══ Supplied material ══

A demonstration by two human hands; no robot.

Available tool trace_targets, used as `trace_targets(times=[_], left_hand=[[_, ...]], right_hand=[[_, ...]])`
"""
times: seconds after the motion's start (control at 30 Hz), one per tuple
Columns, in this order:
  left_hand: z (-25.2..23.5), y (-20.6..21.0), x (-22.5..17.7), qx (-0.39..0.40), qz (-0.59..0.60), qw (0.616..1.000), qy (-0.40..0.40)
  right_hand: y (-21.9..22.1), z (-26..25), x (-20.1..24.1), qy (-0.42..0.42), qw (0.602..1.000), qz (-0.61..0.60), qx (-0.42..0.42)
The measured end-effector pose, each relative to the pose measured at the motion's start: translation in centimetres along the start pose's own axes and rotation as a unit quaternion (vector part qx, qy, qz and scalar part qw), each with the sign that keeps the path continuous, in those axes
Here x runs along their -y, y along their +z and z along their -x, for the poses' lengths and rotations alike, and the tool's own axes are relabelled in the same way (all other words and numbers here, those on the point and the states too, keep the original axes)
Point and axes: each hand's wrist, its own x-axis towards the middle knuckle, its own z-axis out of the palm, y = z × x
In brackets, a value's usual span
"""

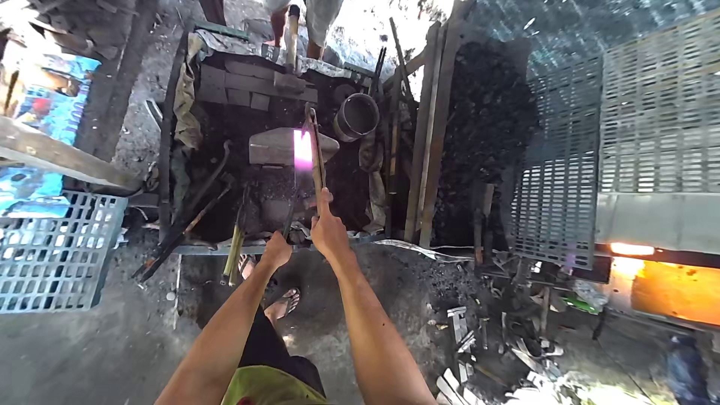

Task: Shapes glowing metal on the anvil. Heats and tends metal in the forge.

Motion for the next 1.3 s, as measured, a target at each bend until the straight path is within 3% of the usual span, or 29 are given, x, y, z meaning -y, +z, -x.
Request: trace_targets(times=[0.63, 0.9, 1.3], left_hand=[[-0.1, 0.2, 0.0, -0.004, -0.007, 1.000, 0.000], [-1.2, -0.5, -1.6, -0.007, 0.018, 1.000, 0.000], [-1.9, 0.3, -1.7, -0.011, 0.017, 1.000, -0.005]], right_hand=[[1.7, -0.3, -1.0, 0.001, 1.000, -0.018, -0.014], [-5.1, -1.7, 1.2, -0.011, 0.999, -0.033, 0.017], [-0.8, 0.0, 0.5, 0.005, 1.000, 0.007, 0.004]])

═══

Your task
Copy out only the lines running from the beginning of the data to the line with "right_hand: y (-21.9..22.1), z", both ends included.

Task result
A demonstration by two human hands; no robot.

Available tool trace_targets, used as `trace_targets(times=[_], left_hand=[[_, ...]], right_hand=[[_, ...]])`
"""
times: seconds after the motion's start (control at 30 Hz), one per tuple
Columns, in this order:
  left_hand: z (-25.2..23.5), y (-20.6..21.0), x (-22.5..17.7), qx (-0.39..0.40), qz (-0.59..0.60), qw (0.616..1.000), qy (-0.40..0.40)
  right_hand: y (-21.9..22.1), z (-26..25), x (-20.1..24.1), qy (-0.42..0.42), qw (0.602..1.000), qz (-0.61..0.60), qx (-0.42..0.42)

There is no more to this exercise.